Over the past week I have been installing a fence in my backyard. Installing a fence means I will have to set posts in concrete, so I have had to make sure that I am working in the temperature range necessary for the concrete to set up the way I want it to. I can easily imagine what my fence might look like if I hadn’t worked in the appropriate temperature range; a wonky, Seusian, Tim Burton inspired nightmare that might still function as a fence, while not at all succeeding in looking like one.
Try to prepare noodles in water just south of boiling and you’ll have something “near pasta.” A grill at too low a temperature will fail to cook meats correctly.
The metaphorical connections might continue, but suffice it to say that temperature control is as important for the above-mentioned as it is for your homebrew Fermentation temperatures.
Every professional production brewery has some system in place that is designed to control and monitor fermentation temperatures. More often than not, this system will involve a bath of glycol that is heated and or cooled before being circulated around a fermentation vessel in order to achieve the temperatures a brewery desires.
For those unfamiliar with glycol, or jackets on fermenters, imagine if your jacket was hollow between its outer and inner layers. Now imagine that there is a tank of liquid which, at your command, can fill the hollow layer in your jacket. If you had the ability to control the temperature of that liquid precisely, you would always have a jacket that warmed or cooled you to the exact temperature most comfortable for you.

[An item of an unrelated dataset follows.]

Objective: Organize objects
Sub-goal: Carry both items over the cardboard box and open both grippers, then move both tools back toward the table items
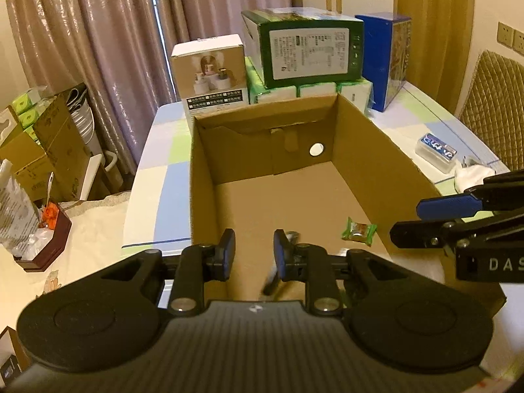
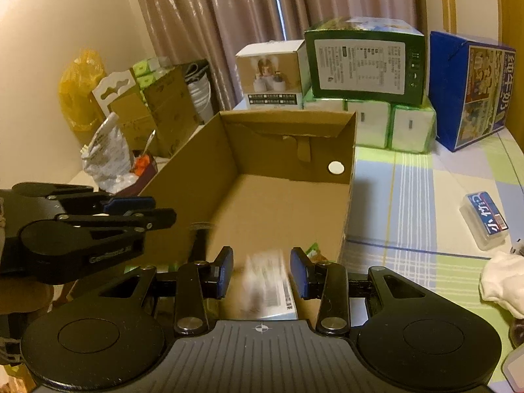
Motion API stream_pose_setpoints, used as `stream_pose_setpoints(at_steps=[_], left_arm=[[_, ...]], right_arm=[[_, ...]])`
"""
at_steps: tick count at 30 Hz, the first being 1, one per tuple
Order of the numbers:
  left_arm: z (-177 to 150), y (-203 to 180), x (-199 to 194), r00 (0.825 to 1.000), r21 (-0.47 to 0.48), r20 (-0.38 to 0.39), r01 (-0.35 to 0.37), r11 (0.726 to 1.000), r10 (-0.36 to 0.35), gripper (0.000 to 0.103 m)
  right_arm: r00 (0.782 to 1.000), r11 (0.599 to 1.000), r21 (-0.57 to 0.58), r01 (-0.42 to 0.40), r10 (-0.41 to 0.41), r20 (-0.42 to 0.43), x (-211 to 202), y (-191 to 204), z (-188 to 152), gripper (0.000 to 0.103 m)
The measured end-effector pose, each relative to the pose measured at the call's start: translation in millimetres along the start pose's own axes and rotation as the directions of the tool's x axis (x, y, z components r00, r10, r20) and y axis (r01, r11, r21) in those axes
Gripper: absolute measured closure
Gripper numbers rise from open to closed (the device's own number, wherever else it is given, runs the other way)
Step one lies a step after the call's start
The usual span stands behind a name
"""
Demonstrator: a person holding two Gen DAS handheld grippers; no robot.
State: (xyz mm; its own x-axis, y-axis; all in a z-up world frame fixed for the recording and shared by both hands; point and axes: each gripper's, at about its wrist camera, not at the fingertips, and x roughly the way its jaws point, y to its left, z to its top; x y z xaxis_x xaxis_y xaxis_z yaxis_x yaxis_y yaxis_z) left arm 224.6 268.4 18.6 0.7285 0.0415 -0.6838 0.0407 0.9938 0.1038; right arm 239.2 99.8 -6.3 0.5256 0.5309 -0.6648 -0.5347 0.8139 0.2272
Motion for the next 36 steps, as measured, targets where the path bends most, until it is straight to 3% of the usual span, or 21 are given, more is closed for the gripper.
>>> stream_pose_setpoints(at_steps=[11,24,36], left_arm=[[-5.3,1.9,-29.6,1.000,-0.048,0.014,0.007,0.999,-0.006,0.079],[-17.7,-23.7,-78.3,0.999,-0.058,0.033,0.018,0.998,-0.016,0.077],[-22.6,-88.2,-110.9,0.995,-0.053,0.061,0.079,0.995,-0.076,0.066]], right_arm=[[0.999,1.000,0.003,0.016,-0.016,0.033,-28.3,-0.5,-1.4,0.052],[0.993,0.997,0.051,0.065,-0.070,0.091,-101.4,-20.9,-22.9,0.036],[0.964,0.969,0.136,0.205,-0.223,0.142,-184.7,-75.8,-59.6,0.026]])
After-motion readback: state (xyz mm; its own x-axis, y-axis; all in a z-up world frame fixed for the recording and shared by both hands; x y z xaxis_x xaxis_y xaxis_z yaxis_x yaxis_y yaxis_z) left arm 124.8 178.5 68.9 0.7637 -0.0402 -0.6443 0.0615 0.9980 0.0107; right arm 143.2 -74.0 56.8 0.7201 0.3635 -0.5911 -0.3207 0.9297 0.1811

Unfortunately for us, 2015 hasn’t even given us a hover board, let alone a “sleep number” style jacket, but the technology has existed in the fermentation industry for decades. Breweries utilize these systems to create a fermentation environment best suited to the yeast they have chosen to ferment with. This should function as the goal of the homebrewer as well; to provide an ideal fermentation environment for beer based largely on the temperature range designated by the yeast chosen for the batch.
Most ale yeasts have a temp range that roughly equates to room temperature, so often the homebrewer makes ales instead of lagers, or those styles of beer with extreme temperature control needs. For the purposes of this piece however, let’s assume you’ve got an itch, and the only thing that’ll scratch it is to make a mai-bock. Let’s also assume you don’t have the thousands of dollars necessary to install and implement a glycol system of your own. What then are your options?
To be frank, there is a shit-ton. The most popular of them is called a “fermentation chamber,” and even the most minimally handy of folk can put one together easily, though not without some monetary investment. The necessary components for the chamber are; A. A small insulated environment, be it a fridge, freezer, or something built; B. A way to monitor and control the temperature in the environment (see example).
The two elements combine to create an environment that a homebrew-sized fermentation vessel can easily fit in, while being cooled or heated to the specific temp range that the yeast calls for.
Though this system well mirrors the glycol jacket of professional breweries, it is, as I mentioned, costly. Some people will use a bath of lukewarm water and a damp towel to wrangle in their temps. Some hardy D.I.Y. fanatics will cannibalize computer fans and create intricate air flow systems that cool using the wind. Many and more articles are published each day with people’s clever homemade gadgets that serve the purpose of working within a specific temp range, though the prevailing method most beginners, and many seasoned home beer makes prescribe to is picking yeast with the temp ranges that best suit that ambient temperature of their own home.
Fermentation temperature should be a primary consideration for every batch of beer you make at home if you want to make beer like the professionals do. Each day it is a part of my job to make sure that the temperatures of the beer I work with are where they are supposed to be. If they are not, it is then my job to rectify the situation or risk the beer not tasting the way it is supposed to. Bear in mind, a beer fermented 10 or so degrees cooler than it should be may still be beer, but you can be sure it won’t taste the way it should. For a production brewery, that is unacceptable.
The easiest way to make the beer you intend is to pick the right yeast for the job, make sure your temperatures are in line, provide a clean and sanitary environment, and check those factors daily. The beer will take care of itself.